The wealth of data found in this survey has led to more than just one intriguing result. Another team, including Dominique Segura-Cox, a graduate student at the University of Illinois, probed the dusty disks surrounding the young stars in order to better understand how any orbiting planets form.

Before the survey, only three disks had been observed at such an early stage of evolution. The VLA survey, however, discovered 18 planet-forming disks. “This is the tip of the iceberg,” said Segura-Cox, when she presented her team’s results at the AAS meeting.

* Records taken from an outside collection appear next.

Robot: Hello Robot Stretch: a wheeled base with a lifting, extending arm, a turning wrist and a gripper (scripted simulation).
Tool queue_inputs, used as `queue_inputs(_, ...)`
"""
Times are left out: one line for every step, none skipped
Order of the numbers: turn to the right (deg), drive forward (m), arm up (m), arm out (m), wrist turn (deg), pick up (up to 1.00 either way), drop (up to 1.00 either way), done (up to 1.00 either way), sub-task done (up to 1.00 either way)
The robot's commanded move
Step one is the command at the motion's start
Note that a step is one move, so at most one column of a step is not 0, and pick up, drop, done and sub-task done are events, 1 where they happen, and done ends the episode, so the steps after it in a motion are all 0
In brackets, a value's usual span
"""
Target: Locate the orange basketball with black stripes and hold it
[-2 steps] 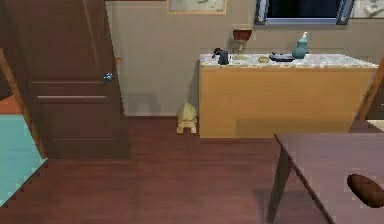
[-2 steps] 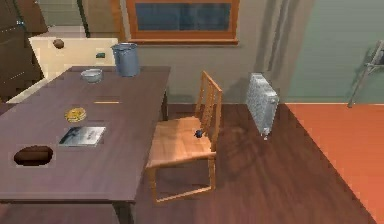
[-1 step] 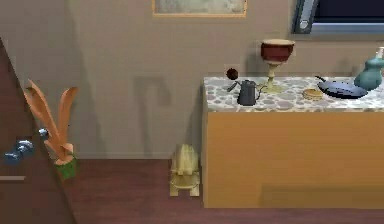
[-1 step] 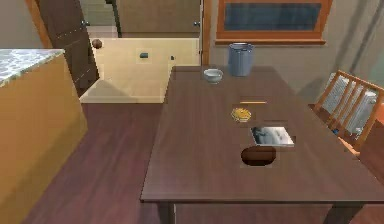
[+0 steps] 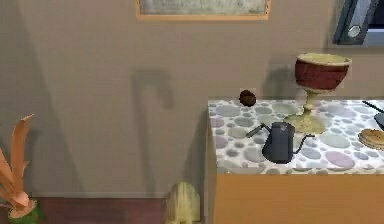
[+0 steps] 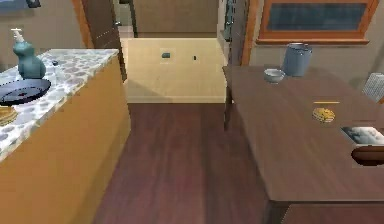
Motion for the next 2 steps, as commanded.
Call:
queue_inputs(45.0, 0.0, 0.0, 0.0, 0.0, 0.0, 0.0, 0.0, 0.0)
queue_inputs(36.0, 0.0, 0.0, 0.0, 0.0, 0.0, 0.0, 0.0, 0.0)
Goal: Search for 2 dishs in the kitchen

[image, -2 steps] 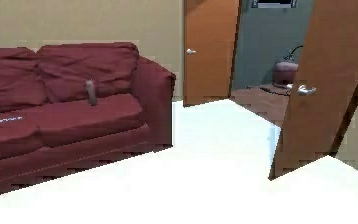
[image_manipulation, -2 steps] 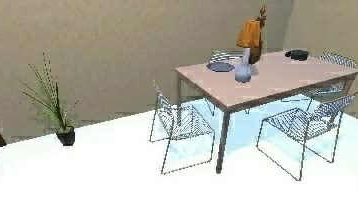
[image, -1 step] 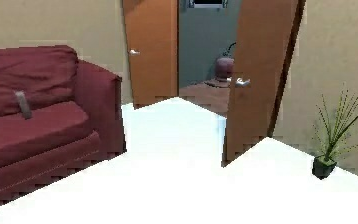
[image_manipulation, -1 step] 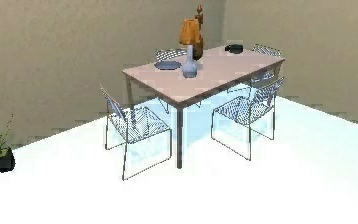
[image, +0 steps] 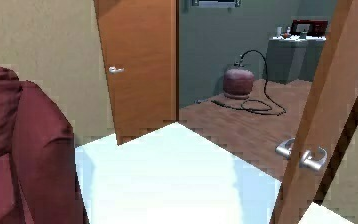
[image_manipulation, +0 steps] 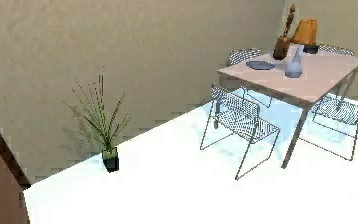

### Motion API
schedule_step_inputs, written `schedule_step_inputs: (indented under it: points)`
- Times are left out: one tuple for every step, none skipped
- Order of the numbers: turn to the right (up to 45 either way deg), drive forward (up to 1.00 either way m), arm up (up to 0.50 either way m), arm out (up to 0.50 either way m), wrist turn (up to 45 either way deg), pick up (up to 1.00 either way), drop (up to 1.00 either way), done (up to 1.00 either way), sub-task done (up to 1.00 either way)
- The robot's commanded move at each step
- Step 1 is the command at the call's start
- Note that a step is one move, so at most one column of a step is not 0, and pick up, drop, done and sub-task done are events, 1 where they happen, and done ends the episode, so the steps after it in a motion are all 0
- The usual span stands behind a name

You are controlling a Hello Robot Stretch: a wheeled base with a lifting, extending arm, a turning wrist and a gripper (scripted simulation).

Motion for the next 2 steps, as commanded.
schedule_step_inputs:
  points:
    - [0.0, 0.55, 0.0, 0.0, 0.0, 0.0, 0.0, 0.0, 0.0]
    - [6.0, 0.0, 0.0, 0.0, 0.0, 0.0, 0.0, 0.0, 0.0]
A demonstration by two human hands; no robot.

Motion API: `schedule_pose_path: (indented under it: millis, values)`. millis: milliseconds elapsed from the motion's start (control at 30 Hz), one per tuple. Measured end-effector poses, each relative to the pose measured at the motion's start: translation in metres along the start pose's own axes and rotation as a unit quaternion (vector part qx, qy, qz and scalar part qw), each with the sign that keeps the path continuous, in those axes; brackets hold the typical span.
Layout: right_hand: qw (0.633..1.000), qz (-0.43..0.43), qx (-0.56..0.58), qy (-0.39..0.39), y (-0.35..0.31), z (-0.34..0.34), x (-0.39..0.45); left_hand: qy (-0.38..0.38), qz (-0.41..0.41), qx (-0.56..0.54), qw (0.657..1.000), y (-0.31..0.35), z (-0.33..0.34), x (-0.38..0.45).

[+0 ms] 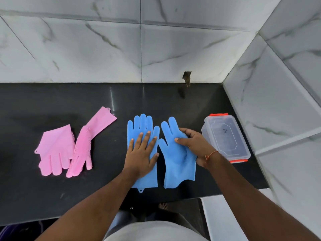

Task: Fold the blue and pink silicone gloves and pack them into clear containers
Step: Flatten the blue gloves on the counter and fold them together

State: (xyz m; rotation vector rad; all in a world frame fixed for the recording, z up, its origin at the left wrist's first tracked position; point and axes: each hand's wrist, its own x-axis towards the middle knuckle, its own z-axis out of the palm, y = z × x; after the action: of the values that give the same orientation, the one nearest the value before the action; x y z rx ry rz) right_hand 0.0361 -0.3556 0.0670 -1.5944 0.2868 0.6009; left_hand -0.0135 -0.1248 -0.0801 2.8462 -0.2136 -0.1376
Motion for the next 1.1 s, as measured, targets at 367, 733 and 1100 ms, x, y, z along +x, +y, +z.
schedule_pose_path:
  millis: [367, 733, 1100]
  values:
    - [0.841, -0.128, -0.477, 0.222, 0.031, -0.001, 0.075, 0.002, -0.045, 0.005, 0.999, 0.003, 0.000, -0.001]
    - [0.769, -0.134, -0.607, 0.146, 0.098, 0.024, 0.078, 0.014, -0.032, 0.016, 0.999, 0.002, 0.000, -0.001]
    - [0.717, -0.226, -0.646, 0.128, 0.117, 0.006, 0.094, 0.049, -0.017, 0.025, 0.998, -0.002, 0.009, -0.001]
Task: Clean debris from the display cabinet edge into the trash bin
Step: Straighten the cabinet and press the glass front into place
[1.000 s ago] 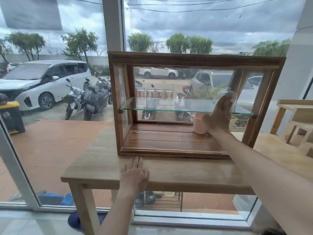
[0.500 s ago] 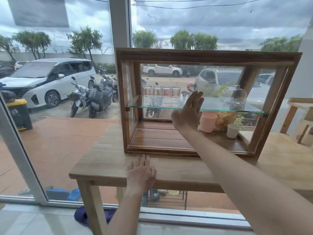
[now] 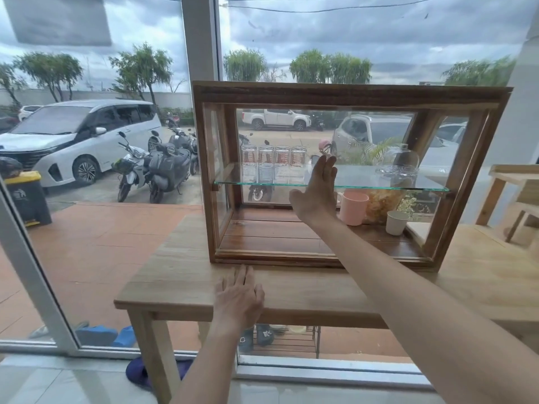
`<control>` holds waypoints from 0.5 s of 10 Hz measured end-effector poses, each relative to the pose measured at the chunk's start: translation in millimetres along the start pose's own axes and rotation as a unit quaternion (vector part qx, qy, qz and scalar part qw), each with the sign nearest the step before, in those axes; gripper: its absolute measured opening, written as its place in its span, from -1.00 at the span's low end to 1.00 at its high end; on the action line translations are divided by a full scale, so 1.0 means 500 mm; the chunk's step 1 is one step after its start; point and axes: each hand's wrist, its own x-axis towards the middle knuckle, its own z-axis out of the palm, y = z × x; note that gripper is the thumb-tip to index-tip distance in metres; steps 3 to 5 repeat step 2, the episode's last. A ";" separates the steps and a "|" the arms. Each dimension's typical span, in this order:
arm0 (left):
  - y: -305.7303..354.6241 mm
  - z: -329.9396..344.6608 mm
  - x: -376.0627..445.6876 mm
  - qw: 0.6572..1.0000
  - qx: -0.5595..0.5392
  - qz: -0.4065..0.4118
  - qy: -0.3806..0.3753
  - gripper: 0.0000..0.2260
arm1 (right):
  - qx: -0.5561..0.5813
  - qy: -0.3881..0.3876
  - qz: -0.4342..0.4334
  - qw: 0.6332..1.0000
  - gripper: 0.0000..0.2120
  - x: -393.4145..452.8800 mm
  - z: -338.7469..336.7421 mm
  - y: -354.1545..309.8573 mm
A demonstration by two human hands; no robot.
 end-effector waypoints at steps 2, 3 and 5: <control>0.005 -0.006 -0.008 1.000 0.005 0.004 0.024 -0.46 | 0.188 0.123 -0.125 0.966 -0.54 -0.177 -0.234 -0.038; 0.005 -0.006 -0.008 1.000 0.005 0.004 0.024 -0.46 | 0.188 0.123 -0.125 0.966 -0.54 -0.177 -0.234 -0.038; 0.005 -0.006 -0.008 1.000 0.005 0.004 0.024 -0.46 | 0.188 0.123 -0.125 0.966 -0.54 -0.177 -0.234 -0.038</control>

She suspects that once astronomers probe smaller and smaller structures, they’ll find plenty more disks around young stars within the rich Perseus Molecular Cloud.

It wasn’t necessarily the abundance of these disks that surprised astronomers the most, but rather the size of the dust grains within them. The survey probed a radio wavelength of 8 mm, which directly traces the size of the grains within the disk. At such an early stage, astronomers expect to see relatively small grains. “But 8 mm is not dust grains, it’s not sand, it’s not specks,” said Segura-Cox. “It’s peas, it’s pebbles, it’s rocks.”

And such large grains so early on might accelerate planets’ formation. “If they don’t have to start at this stage of evolution from specks, they can start from pebbles instead, disks may be helping to boost planet formation earlier than we ever thought.” Maybe nature’s recipe calls for dust that’s diced and not minced.


John Tobin et al. “ The VLA Nascent Disk and Multiplicity Survey of Perseus Protostars (VANDAM). II. Multiplicity of Protostars in the Perseus Molecular Cloud.”Astrophysical Journal. November 1, 2015.

Erin Cox et al. “High Resolution 8 mm and 1 cm Polarization of IRAS 4A from the VLA Nascent Disk and Multiplicity (VANDAM) Survey.”Astrophysical Journal Letters. January 4, 2016.